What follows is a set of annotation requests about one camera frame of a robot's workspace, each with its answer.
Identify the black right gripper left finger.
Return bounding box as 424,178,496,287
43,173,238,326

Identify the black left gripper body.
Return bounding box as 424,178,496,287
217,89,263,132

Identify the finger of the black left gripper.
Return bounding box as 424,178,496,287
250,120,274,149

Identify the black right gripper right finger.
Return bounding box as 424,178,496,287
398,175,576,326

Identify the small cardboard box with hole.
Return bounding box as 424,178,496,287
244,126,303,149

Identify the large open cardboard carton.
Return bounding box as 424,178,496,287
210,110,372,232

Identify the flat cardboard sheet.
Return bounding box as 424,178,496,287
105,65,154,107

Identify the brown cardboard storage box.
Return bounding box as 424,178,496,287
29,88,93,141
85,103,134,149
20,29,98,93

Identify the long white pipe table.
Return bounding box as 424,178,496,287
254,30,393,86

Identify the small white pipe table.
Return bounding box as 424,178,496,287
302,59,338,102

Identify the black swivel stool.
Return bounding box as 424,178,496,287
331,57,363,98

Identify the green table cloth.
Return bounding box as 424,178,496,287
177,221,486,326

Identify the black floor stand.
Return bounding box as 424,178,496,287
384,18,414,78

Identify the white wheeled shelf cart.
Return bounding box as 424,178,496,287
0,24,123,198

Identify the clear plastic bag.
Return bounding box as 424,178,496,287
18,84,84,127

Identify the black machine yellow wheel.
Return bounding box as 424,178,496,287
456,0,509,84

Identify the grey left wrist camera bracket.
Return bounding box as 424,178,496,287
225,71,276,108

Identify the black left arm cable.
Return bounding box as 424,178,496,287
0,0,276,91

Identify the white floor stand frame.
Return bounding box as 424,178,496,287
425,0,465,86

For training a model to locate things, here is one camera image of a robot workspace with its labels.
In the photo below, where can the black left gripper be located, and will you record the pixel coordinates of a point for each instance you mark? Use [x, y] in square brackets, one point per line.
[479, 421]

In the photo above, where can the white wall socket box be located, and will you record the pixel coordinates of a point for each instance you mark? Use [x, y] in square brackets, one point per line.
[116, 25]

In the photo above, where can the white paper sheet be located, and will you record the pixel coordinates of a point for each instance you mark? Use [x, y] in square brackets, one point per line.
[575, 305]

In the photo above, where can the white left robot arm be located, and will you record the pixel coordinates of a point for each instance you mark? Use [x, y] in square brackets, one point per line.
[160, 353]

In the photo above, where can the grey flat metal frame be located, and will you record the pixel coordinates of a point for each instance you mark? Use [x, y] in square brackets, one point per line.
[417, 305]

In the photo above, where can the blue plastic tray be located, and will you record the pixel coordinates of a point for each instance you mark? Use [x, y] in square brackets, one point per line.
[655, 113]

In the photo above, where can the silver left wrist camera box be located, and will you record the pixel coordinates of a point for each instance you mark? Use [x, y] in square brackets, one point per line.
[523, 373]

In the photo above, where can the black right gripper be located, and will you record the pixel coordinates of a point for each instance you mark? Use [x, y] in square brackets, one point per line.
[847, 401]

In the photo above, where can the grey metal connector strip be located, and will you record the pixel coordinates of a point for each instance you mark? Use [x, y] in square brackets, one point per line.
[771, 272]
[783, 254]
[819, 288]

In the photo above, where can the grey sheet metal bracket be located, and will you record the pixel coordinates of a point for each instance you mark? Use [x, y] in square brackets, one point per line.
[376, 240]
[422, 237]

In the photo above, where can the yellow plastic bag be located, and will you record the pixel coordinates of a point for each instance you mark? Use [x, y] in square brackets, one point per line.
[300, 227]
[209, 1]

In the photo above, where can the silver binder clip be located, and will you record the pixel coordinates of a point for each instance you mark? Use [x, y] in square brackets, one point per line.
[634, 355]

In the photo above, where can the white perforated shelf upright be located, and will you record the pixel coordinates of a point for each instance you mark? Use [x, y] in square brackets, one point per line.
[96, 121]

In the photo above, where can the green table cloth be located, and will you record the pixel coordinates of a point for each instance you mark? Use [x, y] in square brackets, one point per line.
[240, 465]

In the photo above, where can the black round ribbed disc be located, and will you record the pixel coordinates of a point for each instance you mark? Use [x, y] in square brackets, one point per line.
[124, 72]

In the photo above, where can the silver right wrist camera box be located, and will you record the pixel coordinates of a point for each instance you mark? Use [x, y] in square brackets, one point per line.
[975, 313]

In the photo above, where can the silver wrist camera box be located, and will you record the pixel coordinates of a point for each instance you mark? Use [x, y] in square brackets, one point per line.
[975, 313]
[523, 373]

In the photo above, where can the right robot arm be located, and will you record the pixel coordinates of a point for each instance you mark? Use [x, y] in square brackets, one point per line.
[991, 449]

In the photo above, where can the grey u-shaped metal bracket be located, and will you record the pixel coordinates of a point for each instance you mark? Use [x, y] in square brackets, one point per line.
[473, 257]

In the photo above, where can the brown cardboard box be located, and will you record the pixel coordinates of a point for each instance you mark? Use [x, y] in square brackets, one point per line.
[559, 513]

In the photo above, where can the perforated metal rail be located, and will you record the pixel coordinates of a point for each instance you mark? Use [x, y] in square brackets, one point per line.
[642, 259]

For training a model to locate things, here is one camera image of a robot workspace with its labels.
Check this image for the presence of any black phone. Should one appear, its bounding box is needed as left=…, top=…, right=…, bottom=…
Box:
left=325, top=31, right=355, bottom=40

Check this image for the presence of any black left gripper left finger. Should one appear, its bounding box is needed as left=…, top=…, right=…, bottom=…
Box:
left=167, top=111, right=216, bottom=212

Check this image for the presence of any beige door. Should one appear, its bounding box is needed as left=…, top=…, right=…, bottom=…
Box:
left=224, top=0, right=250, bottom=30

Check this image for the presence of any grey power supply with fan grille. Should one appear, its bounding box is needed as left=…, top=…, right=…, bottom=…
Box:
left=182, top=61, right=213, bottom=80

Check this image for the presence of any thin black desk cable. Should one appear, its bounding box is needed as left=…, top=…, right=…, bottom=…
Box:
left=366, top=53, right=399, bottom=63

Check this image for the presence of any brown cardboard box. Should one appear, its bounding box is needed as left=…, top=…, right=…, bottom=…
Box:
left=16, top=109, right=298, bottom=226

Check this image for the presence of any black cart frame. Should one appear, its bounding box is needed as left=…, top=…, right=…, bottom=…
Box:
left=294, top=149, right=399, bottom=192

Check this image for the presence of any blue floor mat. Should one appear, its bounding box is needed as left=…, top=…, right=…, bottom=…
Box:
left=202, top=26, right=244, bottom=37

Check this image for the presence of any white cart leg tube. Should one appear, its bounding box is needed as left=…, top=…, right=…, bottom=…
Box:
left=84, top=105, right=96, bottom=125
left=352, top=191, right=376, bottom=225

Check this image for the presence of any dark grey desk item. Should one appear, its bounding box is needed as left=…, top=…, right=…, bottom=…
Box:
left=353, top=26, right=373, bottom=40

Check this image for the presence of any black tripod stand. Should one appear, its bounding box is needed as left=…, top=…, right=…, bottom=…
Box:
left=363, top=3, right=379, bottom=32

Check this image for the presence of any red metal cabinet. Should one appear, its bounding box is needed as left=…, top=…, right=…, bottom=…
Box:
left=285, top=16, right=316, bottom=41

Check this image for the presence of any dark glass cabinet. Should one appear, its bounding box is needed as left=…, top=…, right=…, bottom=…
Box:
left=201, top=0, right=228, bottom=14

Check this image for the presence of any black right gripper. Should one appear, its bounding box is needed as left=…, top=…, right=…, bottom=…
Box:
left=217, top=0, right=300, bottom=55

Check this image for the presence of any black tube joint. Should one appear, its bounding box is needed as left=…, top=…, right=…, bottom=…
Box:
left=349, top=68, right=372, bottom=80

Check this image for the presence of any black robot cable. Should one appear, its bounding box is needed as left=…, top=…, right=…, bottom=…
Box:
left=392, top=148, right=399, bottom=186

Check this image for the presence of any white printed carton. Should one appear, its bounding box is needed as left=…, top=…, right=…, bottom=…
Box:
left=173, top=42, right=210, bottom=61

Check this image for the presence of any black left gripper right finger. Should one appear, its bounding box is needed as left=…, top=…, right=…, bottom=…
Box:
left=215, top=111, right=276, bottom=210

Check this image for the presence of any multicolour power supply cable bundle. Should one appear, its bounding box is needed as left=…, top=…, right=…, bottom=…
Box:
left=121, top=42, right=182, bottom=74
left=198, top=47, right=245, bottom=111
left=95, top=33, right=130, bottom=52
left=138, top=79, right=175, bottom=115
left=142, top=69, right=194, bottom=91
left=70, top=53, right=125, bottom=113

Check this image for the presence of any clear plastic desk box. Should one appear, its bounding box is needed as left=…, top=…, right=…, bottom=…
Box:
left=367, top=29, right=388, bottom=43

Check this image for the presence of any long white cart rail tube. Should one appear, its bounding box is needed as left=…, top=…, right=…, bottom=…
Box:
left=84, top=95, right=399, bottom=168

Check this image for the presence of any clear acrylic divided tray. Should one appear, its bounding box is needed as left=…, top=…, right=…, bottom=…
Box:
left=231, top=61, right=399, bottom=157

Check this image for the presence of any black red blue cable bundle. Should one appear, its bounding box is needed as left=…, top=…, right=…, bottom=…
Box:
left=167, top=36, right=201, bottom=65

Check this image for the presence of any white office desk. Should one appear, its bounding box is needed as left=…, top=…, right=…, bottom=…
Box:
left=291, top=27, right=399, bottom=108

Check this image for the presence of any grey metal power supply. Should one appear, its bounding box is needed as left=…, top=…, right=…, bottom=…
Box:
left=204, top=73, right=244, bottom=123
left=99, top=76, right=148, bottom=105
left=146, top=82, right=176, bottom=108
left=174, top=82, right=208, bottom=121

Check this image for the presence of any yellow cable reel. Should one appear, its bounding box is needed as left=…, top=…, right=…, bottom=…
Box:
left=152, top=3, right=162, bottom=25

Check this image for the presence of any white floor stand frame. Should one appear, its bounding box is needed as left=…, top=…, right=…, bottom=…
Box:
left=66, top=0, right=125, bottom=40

◇ ◇ ◇ ◇

Look at the records above. Copy every line where the string "long" occurs.

# [Written solution]
Identify the long white pipe table.
Check this image for the presence of any long white cart rail tube. Should one appear, its bounding box is needed as left=…, top=…, right=…, bottom=…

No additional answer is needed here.